History
- Name: INS Abhay
- Commissioned: 10 March 1989
- Decommissioned: 6 October 2025
- Status: Decommissioned

General characteristics
- Class & type: Abhay class corvette
- Displacement: 485 tons full load
- Length: 56.0 m (183.7 ft)
- Beam: 10.2 m (33 ft)
- Draft: 3.3 m (11 ft)
- Propulsion: 2 diesel motors with 16,184 hp and 2 shafts (Another report says 4 engines)
- Speed: 28 knots (52 km/h), (32 knots according to Jane's)
- Range: 2,400 mi (3,900 km) at 14 knots (26 km/h)
- Complement: 97 (incl. 7 officers), (Jane's lists 32, with 6 officers)
- Sensors & processing systems: 1 × MR 352 Pozitiv-E search radar; 1 × Pechora navigation radar; 1 × Rat Tail VDS sonar;
- Armament: 1 × quad Strela-2M (SA-N-5) SAM; 1 × AK-176 76mm gun; 4 × 533mm torpedo tubes, SET-65E anti-submarine torpedoes; 2 × RBU-1200 five-tubed Anti-submarine warfare rocket launchers;

= INS Abhay (1989) =

Anti-submarine corvette

INS Abhay (P33) ("Fearless") was the lead ship of her class of anti-submarine warfare corvettes, which were in service with the Indian Navy.

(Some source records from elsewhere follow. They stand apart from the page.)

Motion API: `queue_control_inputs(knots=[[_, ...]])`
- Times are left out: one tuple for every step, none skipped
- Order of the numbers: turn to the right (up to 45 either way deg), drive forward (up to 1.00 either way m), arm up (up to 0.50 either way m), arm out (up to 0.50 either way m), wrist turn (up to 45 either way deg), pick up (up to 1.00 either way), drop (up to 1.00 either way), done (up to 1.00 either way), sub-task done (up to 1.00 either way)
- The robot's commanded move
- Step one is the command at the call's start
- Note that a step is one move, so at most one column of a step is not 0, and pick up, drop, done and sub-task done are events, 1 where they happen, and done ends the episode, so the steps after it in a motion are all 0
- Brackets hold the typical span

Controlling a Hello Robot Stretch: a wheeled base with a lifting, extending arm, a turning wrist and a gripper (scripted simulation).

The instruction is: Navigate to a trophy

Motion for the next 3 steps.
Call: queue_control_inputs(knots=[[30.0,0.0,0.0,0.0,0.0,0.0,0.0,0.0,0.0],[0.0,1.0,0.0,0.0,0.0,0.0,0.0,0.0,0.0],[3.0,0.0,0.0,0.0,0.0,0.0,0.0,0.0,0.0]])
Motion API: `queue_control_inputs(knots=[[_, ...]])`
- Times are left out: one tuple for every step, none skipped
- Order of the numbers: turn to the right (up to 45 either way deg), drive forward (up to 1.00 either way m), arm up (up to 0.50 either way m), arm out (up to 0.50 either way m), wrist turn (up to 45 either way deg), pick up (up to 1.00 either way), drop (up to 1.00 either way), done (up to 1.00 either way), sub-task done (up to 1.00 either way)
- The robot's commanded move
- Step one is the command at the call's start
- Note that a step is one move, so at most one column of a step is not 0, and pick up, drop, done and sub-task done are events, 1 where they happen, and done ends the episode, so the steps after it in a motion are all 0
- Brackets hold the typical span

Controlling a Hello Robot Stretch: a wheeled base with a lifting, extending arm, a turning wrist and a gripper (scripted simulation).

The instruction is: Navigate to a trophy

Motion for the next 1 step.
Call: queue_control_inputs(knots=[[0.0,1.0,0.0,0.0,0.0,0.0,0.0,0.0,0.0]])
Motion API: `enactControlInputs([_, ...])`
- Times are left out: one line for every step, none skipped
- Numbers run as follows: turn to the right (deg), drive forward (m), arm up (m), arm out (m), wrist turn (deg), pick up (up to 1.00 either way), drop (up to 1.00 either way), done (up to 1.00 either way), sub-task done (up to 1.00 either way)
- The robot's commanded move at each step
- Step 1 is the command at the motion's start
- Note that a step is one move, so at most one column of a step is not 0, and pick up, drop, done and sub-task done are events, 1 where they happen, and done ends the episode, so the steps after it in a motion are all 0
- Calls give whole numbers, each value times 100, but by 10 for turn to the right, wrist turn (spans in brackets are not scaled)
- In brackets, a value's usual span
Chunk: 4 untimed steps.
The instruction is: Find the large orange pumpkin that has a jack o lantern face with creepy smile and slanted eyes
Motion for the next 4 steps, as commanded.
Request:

Abhay is Sanskrit for fearless. The ship was commissioned on 10 March 1989 at Poti, Georgia in the erstwhile USSR.

INS Abhay, as per earlier confirmation, was decommissioned on 6 October 2025 during sunset along with INFAC T-82, a . This marked the end of active service of the Abhay class of ships with the Indian Navy. Vice Admiral Krishna Swaminathan, the Flag Officer Commanding-in-Chief Western Naval Command (FOCINC WNC), was the chief guest of the ceremony, hosted at the Naval Dockyard (Mumbai), while attendees included the commissioning crew of the vessels, former Commanding Officers and senior dignitaries.